**Instructions to follow**
Gather each line containing the string "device" from these entries.

**Material to process**
=== Section Start ===

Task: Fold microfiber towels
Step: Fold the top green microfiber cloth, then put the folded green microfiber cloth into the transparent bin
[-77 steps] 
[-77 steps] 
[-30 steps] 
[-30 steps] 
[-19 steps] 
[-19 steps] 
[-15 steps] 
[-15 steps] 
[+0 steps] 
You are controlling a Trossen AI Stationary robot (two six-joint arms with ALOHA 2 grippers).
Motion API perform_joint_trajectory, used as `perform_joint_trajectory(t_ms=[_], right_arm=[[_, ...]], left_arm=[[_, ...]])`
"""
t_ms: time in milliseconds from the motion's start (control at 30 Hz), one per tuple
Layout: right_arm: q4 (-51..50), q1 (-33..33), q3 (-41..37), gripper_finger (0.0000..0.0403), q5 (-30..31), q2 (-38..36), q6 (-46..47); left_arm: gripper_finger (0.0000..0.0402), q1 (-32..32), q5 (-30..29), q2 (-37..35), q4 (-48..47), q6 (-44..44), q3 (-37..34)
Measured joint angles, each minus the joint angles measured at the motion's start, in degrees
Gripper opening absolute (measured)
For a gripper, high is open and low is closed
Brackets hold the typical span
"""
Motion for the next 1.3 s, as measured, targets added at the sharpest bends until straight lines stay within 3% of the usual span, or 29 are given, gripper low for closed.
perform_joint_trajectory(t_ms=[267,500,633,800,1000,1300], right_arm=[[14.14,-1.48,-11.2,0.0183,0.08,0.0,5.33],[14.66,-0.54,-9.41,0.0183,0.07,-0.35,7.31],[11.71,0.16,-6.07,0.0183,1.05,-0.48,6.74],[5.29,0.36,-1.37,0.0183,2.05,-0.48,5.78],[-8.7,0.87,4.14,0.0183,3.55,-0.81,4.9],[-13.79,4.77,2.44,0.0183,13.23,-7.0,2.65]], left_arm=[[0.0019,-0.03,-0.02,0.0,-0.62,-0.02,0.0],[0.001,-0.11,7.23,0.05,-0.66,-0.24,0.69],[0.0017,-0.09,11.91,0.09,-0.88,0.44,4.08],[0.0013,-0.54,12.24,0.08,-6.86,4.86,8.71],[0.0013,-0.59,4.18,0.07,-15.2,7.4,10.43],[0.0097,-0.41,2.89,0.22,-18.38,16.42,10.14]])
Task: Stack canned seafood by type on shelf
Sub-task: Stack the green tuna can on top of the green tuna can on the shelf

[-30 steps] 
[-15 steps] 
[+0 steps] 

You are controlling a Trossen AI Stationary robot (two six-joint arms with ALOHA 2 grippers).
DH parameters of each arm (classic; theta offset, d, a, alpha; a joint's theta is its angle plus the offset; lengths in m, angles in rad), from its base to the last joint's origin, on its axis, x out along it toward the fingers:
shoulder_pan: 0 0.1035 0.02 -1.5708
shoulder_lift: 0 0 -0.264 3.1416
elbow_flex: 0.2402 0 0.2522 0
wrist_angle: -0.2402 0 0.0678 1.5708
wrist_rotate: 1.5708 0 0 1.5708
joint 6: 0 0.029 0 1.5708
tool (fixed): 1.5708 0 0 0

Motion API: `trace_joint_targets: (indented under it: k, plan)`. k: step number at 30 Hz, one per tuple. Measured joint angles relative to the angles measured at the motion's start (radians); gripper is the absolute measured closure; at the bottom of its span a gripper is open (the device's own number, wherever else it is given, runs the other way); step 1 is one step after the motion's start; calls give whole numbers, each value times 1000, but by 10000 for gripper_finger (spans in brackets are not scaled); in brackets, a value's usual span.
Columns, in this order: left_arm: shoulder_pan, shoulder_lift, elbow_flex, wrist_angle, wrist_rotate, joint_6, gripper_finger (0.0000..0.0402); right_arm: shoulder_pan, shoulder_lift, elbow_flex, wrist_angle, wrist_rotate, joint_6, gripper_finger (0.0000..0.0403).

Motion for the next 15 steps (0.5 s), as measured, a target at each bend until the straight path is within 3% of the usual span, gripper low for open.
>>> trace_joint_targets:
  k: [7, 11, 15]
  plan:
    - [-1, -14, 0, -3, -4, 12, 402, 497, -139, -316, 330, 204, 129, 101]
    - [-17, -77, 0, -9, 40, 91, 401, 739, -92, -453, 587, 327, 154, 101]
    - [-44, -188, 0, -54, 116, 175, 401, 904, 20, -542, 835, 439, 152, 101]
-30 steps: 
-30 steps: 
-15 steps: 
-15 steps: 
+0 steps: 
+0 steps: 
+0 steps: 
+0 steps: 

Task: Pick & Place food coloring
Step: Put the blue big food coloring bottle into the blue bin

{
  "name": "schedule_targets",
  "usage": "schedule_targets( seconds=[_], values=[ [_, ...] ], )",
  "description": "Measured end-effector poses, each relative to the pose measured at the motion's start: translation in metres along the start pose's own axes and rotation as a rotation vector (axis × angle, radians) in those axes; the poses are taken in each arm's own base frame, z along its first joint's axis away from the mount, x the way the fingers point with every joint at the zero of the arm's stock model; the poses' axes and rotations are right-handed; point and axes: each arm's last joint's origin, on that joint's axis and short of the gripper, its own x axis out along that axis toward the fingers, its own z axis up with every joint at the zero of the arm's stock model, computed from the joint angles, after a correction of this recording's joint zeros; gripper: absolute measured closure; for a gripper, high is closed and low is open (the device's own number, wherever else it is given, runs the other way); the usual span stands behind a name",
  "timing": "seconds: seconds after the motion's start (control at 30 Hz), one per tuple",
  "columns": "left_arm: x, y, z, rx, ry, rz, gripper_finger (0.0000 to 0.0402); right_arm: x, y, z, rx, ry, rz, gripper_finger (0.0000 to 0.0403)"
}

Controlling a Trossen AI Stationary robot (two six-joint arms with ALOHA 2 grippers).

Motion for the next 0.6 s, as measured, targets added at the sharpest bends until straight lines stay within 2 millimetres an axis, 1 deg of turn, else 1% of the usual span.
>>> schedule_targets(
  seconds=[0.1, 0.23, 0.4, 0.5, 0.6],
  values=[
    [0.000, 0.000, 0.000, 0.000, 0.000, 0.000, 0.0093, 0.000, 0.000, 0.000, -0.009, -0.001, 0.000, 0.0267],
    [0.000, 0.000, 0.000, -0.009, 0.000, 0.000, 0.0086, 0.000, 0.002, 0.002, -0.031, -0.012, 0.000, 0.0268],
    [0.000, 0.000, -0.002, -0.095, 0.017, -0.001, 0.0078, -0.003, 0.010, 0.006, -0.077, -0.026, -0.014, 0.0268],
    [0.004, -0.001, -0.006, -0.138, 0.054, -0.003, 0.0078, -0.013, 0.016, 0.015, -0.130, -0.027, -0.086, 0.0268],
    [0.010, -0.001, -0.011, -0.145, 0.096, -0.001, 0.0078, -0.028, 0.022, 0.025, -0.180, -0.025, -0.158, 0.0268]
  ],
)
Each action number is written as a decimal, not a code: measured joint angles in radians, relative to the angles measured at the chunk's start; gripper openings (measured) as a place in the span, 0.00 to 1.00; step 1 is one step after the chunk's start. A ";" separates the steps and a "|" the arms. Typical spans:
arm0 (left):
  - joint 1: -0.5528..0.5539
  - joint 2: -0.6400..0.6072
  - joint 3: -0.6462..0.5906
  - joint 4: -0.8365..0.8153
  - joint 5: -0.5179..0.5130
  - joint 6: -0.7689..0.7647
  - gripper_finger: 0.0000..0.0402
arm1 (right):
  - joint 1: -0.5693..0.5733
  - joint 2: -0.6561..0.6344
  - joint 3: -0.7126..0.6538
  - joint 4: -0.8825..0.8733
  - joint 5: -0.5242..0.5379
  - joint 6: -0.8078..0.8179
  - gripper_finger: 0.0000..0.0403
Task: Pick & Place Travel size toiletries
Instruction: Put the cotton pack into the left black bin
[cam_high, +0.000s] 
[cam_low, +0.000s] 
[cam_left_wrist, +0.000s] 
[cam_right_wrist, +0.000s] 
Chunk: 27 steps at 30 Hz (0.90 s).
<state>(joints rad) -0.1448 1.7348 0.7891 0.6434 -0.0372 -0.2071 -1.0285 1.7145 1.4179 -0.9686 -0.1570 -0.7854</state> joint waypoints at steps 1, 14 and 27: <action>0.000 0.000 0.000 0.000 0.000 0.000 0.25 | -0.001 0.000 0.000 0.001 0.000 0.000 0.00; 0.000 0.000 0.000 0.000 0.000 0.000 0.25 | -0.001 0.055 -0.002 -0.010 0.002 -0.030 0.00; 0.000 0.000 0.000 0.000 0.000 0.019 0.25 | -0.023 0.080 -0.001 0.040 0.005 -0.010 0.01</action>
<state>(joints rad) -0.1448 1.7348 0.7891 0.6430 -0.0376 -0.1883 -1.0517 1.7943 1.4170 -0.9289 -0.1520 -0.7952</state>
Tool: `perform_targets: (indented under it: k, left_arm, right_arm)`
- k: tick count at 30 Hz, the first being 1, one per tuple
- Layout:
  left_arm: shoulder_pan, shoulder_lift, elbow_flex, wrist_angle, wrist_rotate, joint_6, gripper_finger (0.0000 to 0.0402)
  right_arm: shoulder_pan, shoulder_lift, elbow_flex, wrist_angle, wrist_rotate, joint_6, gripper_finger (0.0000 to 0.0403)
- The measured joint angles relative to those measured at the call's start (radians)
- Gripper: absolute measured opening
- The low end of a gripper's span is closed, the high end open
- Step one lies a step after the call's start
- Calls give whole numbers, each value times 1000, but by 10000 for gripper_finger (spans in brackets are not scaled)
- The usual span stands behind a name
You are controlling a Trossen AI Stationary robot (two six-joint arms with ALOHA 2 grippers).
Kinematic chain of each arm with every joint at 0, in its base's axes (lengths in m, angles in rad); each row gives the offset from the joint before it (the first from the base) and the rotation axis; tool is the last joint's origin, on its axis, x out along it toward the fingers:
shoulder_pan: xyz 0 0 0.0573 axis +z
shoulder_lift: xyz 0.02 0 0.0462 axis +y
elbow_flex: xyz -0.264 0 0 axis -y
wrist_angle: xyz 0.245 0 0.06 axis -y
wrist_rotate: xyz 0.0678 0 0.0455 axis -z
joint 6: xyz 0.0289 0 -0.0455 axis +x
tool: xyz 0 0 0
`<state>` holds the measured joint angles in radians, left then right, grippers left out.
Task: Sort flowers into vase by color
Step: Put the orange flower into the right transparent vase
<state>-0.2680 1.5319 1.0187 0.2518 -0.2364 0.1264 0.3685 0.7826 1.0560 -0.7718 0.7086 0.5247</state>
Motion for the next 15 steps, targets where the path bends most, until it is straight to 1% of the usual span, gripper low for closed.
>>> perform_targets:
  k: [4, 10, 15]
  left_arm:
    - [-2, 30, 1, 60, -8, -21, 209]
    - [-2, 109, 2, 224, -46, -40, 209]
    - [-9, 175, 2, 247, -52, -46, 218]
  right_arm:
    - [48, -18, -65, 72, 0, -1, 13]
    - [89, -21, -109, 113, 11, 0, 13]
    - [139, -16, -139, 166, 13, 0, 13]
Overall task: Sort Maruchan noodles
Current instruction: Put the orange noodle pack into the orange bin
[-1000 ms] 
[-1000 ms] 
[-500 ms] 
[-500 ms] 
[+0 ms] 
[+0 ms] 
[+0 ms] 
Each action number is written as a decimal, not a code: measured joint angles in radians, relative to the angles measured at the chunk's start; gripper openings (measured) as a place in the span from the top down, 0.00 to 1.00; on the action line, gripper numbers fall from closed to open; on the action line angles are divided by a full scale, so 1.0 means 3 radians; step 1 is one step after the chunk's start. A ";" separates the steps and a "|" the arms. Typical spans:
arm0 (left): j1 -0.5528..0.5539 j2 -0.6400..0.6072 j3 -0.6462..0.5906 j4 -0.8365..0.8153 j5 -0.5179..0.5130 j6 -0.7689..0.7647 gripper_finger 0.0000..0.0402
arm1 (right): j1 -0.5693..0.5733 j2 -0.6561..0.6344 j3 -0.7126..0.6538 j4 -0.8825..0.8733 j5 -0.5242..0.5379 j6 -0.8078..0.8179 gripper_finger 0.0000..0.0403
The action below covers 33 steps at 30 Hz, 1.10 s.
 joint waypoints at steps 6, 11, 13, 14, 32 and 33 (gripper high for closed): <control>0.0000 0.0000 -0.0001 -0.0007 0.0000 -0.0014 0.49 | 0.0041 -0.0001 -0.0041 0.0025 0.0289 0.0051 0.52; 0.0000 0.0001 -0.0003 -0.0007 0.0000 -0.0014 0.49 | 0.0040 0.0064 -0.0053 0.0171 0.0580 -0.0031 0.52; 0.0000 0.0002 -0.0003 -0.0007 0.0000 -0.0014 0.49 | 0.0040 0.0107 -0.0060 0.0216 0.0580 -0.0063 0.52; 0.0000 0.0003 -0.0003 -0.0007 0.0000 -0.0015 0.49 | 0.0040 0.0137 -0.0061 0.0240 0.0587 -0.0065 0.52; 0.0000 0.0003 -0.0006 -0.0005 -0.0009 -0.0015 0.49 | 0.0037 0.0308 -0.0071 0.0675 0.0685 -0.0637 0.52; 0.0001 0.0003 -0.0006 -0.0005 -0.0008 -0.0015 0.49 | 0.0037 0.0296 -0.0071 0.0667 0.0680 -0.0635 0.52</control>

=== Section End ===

**Answer section**
Motion API: `trace_joint_targets: (indented under it: k, plan)`. k: step number at 30 Hz, one per tuple. Measured joint angles relative to the angles measured at the motion's start (radians); gripper is the absolute measured closure; at the bottom of its span a gripper is open (the device's own number, wherever else it is given, runs the other way); step 1 is one step after the motion's start; calls give whole numbers, each value times 1000, but by 10000 for gripper_finger (spans in brackets are not scaled); in brackets, a value's usual span.
  "description": "Measured end-effector poses, each relative to the pose measured at the motion's start: translation in metres along the start pose's own axes and rotation as a rotation vector (axis × angle, radians) in those axes; the poses are taken in each arm's own base frame, z along its first joint's axis away from the mount, x the way the fingers point with every joint at the zero of the arm's stock model; the poses' axes and rotations are right-handed; point and axes: each arm's last joint's origin, on that joint's axis and short of the gripper, its own x axis out along that axis toward the fingers, its own z axis up with every joint at the zero of the arm's stock model, computed from the joint angles, after a correction of this recording's joint zeros; gripper: absolute measured closure; for a gripper, high is closed and low is open (the device's own number, wherever else it is given, runs the other way); the usual span stands behind a name",

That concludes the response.